Stored items

-----

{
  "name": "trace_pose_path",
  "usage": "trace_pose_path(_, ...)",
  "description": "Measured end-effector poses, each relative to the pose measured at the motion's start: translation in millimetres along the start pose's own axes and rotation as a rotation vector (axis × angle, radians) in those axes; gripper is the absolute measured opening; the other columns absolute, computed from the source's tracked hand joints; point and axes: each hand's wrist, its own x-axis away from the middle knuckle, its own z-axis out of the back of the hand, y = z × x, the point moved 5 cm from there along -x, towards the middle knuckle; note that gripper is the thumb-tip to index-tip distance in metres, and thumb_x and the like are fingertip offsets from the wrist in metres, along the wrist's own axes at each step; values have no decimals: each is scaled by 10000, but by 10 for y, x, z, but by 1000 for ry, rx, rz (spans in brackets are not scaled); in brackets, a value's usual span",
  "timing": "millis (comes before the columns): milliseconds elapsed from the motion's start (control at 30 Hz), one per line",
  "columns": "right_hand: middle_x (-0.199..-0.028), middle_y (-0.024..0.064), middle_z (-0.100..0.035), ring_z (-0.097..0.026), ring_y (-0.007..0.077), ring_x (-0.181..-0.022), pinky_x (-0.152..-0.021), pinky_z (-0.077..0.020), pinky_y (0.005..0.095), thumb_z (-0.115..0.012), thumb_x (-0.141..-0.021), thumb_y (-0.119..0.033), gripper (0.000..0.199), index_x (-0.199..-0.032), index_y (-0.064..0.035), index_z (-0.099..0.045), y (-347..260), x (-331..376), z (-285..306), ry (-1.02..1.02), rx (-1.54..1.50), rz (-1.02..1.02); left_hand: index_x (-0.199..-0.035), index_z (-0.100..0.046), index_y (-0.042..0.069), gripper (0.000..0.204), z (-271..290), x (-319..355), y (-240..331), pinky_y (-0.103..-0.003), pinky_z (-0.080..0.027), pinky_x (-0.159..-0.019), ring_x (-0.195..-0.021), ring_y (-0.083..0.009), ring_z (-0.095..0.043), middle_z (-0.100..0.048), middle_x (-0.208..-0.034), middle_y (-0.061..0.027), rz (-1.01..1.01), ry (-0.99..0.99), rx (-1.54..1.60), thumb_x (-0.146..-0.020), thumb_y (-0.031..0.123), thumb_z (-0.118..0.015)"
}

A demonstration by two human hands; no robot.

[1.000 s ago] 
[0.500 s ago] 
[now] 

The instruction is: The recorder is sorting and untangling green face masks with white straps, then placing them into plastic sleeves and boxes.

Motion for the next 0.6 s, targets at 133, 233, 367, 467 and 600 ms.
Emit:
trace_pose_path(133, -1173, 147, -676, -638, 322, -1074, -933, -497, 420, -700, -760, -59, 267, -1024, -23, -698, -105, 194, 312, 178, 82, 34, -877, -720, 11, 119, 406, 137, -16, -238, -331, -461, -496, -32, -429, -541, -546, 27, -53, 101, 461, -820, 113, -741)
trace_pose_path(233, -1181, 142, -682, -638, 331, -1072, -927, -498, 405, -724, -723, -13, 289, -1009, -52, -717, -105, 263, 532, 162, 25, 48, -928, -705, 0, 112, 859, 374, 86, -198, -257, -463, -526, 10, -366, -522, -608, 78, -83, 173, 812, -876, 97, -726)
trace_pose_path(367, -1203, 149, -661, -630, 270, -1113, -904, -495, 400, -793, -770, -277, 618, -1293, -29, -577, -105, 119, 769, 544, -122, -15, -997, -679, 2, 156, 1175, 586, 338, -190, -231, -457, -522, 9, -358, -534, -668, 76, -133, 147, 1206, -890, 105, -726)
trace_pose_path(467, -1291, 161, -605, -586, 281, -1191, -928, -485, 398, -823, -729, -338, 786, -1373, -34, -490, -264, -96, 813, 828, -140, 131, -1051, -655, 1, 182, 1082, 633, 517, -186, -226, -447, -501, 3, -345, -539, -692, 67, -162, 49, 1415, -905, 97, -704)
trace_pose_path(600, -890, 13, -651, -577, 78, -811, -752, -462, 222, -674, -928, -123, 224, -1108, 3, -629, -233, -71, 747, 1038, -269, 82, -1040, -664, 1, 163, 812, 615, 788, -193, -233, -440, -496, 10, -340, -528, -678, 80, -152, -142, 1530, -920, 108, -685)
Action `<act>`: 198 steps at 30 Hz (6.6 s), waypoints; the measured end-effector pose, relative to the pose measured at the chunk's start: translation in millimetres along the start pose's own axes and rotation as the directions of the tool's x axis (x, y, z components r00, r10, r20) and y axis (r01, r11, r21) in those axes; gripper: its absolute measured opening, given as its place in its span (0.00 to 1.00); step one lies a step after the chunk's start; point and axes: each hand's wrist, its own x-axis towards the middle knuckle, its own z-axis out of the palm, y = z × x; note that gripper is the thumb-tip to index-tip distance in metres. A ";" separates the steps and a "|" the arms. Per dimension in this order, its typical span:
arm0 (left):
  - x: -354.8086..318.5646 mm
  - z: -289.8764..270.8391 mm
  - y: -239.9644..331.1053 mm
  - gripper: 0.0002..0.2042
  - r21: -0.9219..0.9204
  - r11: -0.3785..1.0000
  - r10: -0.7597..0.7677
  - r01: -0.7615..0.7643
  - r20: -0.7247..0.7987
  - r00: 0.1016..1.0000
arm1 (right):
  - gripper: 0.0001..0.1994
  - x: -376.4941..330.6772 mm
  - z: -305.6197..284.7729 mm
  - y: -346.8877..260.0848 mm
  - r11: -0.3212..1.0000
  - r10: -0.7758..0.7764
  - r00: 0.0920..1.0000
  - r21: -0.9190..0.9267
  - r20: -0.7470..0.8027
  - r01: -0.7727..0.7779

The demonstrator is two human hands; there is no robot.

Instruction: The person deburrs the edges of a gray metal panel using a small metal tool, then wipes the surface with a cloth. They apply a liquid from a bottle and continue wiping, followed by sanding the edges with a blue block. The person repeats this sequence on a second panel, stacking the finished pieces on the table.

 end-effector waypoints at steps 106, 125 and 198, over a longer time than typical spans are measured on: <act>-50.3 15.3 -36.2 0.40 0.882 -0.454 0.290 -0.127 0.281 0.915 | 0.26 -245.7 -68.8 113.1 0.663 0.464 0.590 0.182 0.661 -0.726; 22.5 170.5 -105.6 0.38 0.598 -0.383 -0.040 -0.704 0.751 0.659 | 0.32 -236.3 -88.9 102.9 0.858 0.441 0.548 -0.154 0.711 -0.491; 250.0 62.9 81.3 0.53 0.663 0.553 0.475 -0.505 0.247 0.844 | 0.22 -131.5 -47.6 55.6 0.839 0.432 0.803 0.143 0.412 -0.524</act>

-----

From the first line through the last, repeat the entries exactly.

{
  "name": "trace_pose_path",
  "usage": "trace_pose_path(_, ...)",
  "description": "Measured end-effector poses, each relative to the pose measured at the motion's start: translation in millimetres along the start pose's own axes and rotation as a rotation vector (axis × angle, radians) in those axes; gripper is the absolute measured opening; the other columns absolute, computed from the source's tracked hand joints; point and axes: each hand's wrist, its own x-axis away from the middle knuckle, its own z-axis out of the back of the hand, y = z × x, the point moved 5 cm from there along -x, towards the middle knuckle; note that gripper is the thumb-tip to index-tip distance in metres, and thumb_x and the like are fingertip offsets from the wrist in metres, along the wrist's own axes at each step; values have no decimals: each is scaled by 10000, but by 10 for y, x, z, but by 1000 for ry, rx, rz (spans in brackets are not scaled); in brackets, a value's usual span",
  "timing": "millis (comes before the columns): milliseconds elapsed from the motion's start (control at 30 Hz), one per line",
  "columns": "right_hand: middle_x (-0.199..-0.028), middle_y (-0.024..0.064), middle_z (-0.100..0.035), ring_z (-0.097..0.026), ring_y (-0.007..0.077), ring_x (-0.181..-0.022), pinky_x (-0.152..-0.021), pinky_z (-0.077..0.020), pinky_y (0.005..0.095), thumb_z (-0.115..0.012), thumb_x (-0.141..-0.021), thumb_y (-0.119..0.033), gripper (0.000..0.199), index_x (-0.199..-0.032), index_y (-0.064..0.035), index_z (-0.099..0.045), y (-347..260), x (-331..376), z (-285..306), ry (-1.02..1.02), rx (-1.54..1.50), rz (-1.02..1.02); left_hand: index_x (-0.199..-0.035), index_z (-0.100..0.046), index_y (-0.042..0.069), gripper (0.000..0.204), z (-271..290), x (-319..355), y (-240..331), pinky_y (-0.103..-0.003), pinky_z (-0.080..0.027), pinky_x (-0.159..-0.019), ring_x (-0.195..-0.021), ring_y (-0.083..0.009), ring_z (-0.095..0.043), middle_z (-0.100..0.048), middle_x (-0.208..-0.034), middle_y (-0.061..0.027), rz (-1.01..1.01), ry (-0.99..0.99), rx (-1.54..1.60), thumb_x (-0.146..-0.020), thumb_y (-0.031..0.123), thumb_z (-0.118..0.015)"
}

A demonstration by two human hands; no robot.

[1.000 s ago] 
[0.500 s ago] 
[now] 

The instruction is: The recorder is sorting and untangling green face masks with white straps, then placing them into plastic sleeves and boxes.

Motion for the next 0.6 s, targets at 133, 233, 367, 467 and 600 ms.
Emit:
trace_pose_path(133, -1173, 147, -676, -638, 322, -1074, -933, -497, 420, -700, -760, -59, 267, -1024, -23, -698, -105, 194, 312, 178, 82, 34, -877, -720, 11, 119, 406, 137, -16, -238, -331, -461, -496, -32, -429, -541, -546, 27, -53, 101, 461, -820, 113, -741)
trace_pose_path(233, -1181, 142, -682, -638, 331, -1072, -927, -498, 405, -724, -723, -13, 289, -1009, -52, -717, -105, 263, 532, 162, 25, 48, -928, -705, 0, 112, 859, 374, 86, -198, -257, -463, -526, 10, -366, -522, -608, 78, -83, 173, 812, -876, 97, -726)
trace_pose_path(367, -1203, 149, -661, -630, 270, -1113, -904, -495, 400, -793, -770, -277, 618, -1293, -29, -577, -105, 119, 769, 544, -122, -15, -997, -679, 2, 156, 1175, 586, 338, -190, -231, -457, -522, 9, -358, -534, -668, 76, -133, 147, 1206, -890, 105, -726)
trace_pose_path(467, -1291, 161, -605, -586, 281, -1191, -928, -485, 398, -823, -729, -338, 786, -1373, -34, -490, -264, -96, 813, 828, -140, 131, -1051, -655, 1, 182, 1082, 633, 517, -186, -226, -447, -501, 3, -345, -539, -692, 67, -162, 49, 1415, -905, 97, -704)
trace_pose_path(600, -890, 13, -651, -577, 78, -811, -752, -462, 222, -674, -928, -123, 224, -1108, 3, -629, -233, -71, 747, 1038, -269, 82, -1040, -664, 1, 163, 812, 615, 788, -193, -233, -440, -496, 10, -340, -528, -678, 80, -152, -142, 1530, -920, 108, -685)
Action `<act>`: 198 steps at 30 Hz (6.6 s), waypoints; the measured end-effector pose, relative to the pose measured at the chunk's start: translation in millimetres along the start pose's own axes and rotation as the directions of the tool's x axis (x, y, z components r00, r10, r20) and y axis (r01, r11, r21) in those axes; gripper: its absolute measured opening, given as its place in its span (0.00 to 1.00); step one lies a step after the chunk's start; point and axes: each hand's wrist, its own x-axis towards the middle knuckle, its own z-axis out of the palm, y = z × x; note that gripper is the thumb-tip to index-tip distance in metres. A ";" separates the steps and a "|" the arms. Per dimension in this order, its typical span:
arm0 (left):
  - x: -354.8086..318.5646 mm
  - z: -289.8764..270.8391 mm
  - y: -239.9644..331.1053 mm
  - gripper: 0.0002..0.2042
  - r21: -0.9219..0.9204
  - r11: -0.3785..1.0000
  - r10: -0.7597..0.7677
  - r01: -0.7615..0.7643
  - r20: -0.7247..0.7987
  - r00: 0.1016..1.0000
arm1 (right):
  - gripper: 0.0001..0.1994
  - x: -376.4941..330.6772 mm
  - z: -305.6197..284.7729 mm
  - y: -346.8877..260.0848 mm
  - r11: -0.3212..1.0000
  - r10: -0.7758..0.7764
  - r00: 0.0920..1.0000
  - r21: -0.9190..0.9267
  - r20: -0.7470..0.8027
  - r01: -0.7727..0.7779

The demonstrator is two human hands; there is no robot.

Instruction: The person deburrs the edges of a gray metal panel using a small metal tool, then wipes the surface with a cloth. They apply a liquid from a bottle and continue wiping, followed by sanding the edges with a blue block. The person repeats this sequence on a second panel, stacking the finished pieces on the table.

 end-effector waypoints at steps 106, 125 and 198, over a longer time than typical spans are measured on: <act>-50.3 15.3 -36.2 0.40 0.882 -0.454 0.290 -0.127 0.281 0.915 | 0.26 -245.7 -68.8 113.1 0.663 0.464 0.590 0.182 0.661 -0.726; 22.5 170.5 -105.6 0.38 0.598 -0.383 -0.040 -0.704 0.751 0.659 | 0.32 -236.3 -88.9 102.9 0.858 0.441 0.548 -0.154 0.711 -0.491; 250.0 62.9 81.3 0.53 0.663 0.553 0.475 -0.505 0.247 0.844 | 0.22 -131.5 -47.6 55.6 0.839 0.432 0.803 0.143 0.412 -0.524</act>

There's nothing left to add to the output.